Außerdem steht der Regierende Bürgermeister unter dem
starken Druck der Opposition im Abgeordnetenhaus. CDU, FDP und
Grüne werfen dem rot-roten Senat vor, nicht genügend
für die Ansiedlung neuer Unternehmen zu tun. Schließlich
kann Berlin nicht nur von seiner Hauptstadtfunktion leben.
Dafür sind zu viele industrielle Arbeitsplätze nach der
Wende weggefallen, nämlich weit mehr als 200.000.

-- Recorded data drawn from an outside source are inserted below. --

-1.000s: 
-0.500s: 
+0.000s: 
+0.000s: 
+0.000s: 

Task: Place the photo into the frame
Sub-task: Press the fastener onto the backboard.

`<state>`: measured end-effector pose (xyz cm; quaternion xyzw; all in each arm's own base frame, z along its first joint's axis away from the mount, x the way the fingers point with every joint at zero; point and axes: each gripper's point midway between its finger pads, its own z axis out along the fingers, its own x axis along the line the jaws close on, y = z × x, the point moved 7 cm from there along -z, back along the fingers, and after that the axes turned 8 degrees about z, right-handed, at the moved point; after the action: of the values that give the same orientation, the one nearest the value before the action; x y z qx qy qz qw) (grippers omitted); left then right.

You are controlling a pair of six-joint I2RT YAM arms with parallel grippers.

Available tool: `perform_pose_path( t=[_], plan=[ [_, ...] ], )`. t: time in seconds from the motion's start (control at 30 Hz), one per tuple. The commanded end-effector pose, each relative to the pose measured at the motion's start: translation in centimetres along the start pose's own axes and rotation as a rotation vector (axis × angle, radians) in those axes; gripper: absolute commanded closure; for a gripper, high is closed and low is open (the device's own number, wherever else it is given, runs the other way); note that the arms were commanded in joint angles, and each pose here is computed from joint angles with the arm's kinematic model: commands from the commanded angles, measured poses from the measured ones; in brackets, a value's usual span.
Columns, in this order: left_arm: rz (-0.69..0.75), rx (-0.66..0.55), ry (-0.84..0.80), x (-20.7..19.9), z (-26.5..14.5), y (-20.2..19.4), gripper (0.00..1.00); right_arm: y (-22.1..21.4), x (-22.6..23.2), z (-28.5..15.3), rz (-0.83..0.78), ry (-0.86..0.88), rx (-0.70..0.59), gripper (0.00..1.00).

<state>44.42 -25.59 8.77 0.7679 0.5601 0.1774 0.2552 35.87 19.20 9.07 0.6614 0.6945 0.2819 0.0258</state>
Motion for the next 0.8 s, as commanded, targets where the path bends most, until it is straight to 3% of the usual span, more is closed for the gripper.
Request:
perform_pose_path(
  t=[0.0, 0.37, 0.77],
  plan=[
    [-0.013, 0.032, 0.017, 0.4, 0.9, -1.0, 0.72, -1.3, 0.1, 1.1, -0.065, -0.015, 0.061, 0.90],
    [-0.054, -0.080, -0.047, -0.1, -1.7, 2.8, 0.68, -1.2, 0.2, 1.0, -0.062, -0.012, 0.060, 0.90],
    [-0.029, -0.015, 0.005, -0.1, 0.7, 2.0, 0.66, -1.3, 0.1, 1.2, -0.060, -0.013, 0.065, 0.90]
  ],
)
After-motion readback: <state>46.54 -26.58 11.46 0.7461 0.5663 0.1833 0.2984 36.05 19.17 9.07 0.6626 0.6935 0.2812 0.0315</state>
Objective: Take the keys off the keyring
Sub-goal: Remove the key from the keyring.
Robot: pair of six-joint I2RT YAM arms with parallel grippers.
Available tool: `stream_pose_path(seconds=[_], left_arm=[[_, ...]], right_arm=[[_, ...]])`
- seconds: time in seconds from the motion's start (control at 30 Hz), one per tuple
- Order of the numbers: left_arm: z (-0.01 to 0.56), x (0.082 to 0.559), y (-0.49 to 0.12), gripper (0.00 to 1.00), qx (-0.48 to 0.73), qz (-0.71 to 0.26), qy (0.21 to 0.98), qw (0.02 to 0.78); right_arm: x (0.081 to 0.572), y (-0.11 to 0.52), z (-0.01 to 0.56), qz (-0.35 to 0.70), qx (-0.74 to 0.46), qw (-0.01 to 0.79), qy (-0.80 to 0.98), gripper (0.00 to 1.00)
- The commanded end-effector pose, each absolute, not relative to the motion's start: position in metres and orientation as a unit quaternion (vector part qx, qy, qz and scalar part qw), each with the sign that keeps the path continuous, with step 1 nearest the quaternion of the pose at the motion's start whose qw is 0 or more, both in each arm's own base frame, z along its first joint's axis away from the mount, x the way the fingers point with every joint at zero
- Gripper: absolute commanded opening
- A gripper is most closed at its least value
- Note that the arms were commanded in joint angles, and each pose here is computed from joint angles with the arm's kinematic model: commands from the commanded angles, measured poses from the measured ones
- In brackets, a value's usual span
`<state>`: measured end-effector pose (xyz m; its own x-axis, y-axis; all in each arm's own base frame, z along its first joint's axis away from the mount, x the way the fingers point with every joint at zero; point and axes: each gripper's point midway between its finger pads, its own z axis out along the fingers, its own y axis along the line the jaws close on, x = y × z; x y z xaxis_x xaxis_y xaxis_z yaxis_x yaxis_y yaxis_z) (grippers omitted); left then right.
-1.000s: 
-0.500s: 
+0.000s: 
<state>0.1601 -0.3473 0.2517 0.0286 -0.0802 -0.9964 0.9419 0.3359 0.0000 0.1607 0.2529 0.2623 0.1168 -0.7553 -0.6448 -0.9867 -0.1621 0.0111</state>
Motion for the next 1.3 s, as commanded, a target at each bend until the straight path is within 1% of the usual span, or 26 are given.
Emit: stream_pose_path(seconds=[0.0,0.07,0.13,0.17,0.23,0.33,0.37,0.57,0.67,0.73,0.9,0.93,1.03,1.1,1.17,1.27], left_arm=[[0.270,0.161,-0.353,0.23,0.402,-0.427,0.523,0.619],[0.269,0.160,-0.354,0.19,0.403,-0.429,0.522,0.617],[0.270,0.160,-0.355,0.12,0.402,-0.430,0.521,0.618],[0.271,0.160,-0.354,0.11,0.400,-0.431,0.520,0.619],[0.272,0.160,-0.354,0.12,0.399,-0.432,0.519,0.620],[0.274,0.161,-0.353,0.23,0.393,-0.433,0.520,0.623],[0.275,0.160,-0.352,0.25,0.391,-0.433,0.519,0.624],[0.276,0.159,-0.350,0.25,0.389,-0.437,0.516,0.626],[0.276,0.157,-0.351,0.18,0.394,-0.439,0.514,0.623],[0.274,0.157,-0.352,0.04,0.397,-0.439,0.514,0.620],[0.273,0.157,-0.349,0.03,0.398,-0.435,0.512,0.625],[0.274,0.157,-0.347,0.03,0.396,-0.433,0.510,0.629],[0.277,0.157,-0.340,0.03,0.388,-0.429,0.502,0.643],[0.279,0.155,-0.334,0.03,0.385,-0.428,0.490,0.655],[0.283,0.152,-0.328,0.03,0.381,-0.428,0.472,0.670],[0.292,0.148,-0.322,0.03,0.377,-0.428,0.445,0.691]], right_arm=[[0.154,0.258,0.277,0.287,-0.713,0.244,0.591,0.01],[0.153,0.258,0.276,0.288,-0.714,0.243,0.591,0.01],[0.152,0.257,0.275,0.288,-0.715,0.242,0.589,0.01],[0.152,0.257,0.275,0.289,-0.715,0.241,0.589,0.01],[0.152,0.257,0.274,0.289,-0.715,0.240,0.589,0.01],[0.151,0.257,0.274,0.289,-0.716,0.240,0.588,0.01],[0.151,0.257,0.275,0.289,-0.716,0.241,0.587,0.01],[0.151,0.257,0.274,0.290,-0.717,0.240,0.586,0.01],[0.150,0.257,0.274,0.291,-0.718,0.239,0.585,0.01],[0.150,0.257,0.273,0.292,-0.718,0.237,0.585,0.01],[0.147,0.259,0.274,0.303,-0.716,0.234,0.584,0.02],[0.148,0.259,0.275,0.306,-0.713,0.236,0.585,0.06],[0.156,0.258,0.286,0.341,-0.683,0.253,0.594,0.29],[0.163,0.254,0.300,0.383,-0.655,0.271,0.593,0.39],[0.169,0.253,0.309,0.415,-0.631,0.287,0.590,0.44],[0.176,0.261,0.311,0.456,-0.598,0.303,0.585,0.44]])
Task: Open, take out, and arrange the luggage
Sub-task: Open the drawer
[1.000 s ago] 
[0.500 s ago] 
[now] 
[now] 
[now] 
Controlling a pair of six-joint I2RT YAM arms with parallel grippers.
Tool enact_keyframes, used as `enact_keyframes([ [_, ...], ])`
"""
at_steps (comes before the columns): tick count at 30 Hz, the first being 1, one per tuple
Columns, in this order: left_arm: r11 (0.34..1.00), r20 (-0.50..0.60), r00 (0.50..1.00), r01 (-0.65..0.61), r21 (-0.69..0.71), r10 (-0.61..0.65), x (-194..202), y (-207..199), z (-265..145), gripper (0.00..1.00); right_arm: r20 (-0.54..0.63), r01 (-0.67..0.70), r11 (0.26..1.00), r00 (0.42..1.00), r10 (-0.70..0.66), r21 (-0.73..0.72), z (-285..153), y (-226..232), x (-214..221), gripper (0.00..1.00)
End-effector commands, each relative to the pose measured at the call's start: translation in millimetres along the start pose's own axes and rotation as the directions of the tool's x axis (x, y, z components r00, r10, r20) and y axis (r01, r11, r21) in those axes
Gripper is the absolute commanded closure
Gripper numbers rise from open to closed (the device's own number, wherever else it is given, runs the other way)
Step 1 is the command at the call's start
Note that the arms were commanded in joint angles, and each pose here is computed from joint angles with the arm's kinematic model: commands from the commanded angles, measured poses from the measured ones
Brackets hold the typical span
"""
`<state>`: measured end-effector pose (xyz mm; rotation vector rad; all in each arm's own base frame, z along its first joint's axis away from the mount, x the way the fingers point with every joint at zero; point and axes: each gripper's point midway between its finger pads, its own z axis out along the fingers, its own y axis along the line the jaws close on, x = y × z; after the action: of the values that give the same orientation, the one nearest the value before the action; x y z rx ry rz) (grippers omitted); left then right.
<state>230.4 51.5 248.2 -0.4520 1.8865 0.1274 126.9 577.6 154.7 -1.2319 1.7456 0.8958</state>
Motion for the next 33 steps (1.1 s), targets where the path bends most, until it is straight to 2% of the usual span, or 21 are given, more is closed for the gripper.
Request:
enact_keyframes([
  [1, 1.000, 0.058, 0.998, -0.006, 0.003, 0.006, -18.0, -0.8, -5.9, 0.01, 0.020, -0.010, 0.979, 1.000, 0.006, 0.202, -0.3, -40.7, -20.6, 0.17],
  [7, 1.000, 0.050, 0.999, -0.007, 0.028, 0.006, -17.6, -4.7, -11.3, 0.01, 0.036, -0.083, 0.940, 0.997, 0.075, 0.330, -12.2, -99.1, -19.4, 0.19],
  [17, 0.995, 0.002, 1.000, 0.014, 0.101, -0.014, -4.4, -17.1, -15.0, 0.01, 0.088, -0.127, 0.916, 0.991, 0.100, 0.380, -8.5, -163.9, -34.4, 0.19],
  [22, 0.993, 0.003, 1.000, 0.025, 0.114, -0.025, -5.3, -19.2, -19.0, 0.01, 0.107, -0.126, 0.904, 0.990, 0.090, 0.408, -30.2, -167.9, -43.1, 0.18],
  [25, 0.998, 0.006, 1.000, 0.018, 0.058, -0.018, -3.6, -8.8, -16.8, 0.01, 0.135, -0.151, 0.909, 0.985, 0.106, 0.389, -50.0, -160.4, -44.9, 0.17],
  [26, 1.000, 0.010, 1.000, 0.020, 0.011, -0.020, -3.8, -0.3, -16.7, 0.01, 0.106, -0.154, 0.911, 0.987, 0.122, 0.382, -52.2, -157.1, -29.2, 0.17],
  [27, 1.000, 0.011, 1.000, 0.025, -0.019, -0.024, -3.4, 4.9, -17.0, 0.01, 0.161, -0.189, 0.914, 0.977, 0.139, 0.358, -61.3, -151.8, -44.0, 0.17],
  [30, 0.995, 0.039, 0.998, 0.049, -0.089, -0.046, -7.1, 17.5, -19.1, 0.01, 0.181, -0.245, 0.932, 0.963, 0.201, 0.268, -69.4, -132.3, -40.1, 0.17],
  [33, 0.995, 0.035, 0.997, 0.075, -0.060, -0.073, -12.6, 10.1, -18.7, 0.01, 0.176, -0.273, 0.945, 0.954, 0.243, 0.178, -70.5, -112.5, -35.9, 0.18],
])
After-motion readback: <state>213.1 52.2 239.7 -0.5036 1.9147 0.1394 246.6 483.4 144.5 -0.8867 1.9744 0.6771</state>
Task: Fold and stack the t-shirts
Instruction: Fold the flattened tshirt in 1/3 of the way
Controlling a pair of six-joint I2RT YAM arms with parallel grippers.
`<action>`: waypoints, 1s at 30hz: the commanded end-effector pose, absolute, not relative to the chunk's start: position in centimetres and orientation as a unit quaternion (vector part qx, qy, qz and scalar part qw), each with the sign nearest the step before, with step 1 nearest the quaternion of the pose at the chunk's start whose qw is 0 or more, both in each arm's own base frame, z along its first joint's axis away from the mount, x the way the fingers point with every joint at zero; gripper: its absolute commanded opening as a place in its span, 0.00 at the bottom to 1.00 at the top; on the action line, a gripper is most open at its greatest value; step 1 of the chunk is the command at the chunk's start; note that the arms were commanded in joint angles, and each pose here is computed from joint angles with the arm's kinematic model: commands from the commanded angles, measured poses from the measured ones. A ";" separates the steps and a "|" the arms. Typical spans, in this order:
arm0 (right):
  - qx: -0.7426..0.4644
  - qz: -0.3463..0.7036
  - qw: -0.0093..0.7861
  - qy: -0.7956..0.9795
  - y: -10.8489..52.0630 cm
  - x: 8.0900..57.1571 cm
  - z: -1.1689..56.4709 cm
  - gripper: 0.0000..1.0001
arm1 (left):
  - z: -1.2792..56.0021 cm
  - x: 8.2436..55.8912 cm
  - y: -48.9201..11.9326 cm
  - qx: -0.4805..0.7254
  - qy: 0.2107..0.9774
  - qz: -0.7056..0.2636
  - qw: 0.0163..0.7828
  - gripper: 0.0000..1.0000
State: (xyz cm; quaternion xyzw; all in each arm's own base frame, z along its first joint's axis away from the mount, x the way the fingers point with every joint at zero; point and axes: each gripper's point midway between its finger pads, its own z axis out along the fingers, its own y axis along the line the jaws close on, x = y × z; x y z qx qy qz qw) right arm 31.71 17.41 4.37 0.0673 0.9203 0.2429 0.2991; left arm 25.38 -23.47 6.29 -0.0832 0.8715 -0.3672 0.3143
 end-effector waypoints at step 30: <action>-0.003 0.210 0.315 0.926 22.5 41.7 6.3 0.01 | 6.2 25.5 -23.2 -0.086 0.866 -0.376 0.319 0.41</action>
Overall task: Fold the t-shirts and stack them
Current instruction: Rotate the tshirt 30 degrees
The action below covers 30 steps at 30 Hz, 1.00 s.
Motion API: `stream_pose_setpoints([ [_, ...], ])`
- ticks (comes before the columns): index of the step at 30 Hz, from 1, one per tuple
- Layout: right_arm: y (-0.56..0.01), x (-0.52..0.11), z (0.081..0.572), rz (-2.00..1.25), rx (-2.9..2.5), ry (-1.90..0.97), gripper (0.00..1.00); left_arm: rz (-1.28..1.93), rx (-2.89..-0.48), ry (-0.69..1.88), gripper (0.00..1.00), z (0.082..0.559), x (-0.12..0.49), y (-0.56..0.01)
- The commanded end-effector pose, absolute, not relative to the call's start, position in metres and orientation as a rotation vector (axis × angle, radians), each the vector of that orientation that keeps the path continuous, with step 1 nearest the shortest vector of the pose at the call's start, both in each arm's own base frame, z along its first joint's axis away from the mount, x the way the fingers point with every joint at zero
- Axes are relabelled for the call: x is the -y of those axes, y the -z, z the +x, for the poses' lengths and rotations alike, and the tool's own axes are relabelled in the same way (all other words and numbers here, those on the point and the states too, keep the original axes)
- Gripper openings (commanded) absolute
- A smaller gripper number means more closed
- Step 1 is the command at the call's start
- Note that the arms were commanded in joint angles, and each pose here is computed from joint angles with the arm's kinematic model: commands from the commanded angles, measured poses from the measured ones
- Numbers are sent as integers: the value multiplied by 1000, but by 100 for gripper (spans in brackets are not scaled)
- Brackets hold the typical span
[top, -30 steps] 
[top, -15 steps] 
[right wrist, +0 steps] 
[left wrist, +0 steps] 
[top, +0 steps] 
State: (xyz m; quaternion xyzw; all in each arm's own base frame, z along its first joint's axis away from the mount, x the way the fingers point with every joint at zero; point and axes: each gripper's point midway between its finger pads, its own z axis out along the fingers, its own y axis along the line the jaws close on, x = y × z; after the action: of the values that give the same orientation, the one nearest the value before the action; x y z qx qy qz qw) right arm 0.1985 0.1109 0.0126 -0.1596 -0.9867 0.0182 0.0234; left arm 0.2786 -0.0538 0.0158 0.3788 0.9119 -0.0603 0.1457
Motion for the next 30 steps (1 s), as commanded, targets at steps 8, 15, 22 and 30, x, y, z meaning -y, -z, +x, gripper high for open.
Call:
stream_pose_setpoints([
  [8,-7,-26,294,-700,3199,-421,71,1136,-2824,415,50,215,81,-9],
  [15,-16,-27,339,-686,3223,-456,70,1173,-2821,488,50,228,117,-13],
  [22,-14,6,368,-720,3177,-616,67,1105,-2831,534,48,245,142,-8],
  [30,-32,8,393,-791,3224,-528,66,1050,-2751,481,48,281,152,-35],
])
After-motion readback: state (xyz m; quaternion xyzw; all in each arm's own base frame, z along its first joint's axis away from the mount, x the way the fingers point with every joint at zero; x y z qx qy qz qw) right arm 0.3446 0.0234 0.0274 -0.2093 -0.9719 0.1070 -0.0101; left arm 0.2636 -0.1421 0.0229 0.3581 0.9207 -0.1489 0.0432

Für den Chef der CDU im Berliner
Abgeordnetenhaus, Nicolas Zimmer, handelt es sich bei dem
zunächst einmal durch die Bundesregierung beigelegten Streit
um einen "Warnschuss". Er ist überzeugt ist, dass das Nein der
Bundesregierung allein der neuen Bundeskanzlerin Angela Merkel zu
verdanken sei. Diese aber sei nicht immer zur Stelle, wenn der
Regierende Bürgermeister Fehler mache. Soll heißen, die
Opposition wirft Wowereit und dem Senat vor, sich nicht
genügend um die Firmen zu kümmern, die in Berlin
ansässig sind oder für einen Umzug an die Spree zu
gewinnen seien. Für Volker Ratzmann von den Grünen im
Berliner Landesparlament befindet sich der Senat nicht am
"wirtschaftspolitischen Puls der Zeit".
Der Vorsitzende der FDP-Fraktion im Berliner
Abgeordnetenhaus, Martin Lindner, zeigt sich entsetzt, wie der
Regierende Bürgermeister mit einem großen Unternehmen wie
der Bahn umgehe, und für die CDU ist das Verhältnis
zwischen Landesregierung und Bahn "zerrüttet", was
schnellstmöglich aber wieder in Ordnung gebracht werden
müsse. Die SPD sieht das freilich alles ganz anders. Sie habe
alles getan, um die Bahn in Berlin zu halten.